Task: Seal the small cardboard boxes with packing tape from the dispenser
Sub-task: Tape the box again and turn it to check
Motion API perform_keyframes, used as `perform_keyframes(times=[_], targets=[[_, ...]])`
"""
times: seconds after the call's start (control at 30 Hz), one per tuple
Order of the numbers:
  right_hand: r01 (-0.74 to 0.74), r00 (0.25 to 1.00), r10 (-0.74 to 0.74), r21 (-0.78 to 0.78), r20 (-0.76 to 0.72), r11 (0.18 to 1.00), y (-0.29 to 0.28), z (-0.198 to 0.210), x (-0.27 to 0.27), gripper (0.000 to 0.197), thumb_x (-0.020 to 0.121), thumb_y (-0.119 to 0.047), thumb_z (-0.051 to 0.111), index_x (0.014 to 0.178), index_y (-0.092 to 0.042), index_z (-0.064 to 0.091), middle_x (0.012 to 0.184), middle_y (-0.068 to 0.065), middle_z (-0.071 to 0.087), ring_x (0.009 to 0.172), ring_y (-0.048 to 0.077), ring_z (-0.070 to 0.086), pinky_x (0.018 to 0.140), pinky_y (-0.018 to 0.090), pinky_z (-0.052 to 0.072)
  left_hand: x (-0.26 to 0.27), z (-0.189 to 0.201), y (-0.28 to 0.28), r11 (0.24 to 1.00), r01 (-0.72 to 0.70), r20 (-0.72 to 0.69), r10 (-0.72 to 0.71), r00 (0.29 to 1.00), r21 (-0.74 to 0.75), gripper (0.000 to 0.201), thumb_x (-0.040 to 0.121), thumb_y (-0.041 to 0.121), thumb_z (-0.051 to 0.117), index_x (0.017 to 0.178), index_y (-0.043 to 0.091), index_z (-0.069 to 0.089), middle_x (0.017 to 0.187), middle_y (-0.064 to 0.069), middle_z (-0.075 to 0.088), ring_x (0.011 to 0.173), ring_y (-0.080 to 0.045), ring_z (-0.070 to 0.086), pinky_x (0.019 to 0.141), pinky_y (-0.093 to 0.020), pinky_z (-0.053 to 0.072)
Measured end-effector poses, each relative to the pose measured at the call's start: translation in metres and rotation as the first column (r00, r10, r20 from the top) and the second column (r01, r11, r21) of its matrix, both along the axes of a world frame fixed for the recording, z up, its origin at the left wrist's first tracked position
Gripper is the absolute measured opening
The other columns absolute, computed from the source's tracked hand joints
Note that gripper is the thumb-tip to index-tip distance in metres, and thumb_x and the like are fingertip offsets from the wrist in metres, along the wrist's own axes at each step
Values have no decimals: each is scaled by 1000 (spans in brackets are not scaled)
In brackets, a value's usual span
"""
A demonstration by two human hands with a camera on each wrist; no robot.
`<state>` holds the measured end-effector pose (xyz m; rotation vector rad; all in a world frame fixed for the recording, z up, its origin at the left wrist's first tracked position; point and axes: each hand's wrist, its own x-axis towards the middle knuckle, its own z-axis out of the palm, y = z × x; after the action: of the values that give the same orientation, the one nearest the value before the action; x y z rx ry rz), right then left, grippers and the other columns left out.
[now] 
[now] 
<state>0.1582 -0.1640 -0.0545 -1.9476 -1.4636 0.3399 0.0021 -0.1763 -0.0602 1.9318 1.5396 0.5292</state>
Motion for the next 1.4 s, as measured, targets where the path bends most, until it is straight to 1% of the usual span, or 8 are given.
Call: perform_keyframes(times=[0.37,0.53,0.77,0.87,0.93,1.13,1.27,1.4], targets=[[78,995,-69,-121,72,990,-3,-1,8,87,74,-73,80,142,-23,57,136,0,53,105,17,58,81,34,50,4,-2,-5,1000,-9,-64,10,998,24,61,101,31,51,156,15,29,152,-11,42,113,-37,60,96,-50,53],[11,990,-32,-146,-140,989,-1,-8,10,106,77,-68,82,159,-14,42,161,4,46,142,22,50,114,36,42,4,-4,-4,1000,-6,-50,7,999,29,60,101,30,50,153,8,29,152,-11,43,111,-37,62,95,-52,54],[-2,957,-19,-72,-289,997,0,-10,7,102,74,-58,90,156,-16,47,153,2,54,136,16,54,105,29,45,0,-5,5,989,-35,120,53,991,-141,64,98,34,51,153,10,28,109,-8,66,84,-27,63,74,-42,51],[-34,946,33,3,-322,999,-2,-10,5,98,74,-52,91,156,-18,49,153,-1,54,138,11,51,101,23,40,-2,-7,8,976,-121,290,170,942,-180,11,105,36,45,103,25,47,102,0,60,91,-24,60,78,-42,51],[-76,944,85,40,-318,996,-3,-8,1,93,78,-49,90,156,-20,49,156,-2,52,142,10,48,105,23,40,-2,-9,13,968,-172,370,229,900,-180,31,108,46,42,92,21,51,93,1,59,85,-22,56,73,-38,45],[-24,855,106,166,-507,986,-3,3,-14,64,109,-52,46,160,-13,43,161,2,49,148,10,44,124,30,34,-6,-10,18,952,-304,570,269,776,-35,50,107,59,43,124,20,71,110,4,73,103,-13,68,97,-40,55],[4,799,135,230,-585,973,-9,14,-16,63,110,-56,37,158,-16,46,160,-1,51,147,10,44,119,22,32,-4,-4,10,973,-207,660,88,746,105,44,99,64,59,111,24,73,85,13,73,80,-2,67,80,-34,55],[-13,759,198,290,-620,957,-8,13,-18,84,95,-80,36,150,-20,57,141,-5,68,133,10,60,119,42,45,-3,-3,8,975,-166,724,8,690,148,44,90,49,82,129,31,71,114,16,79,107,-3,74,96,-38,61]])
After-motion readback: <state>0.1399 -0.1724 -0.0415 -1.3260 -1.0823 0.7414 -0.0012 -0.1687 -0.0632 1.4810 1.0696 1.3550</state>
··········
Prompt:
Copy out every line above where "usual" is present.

Exercise answer:
In brackets, a value's usual span
Motion for the next 1.4 s, as measured, targets where the path bends most, until it is straight to 1% of the usual span, or 8 are given.

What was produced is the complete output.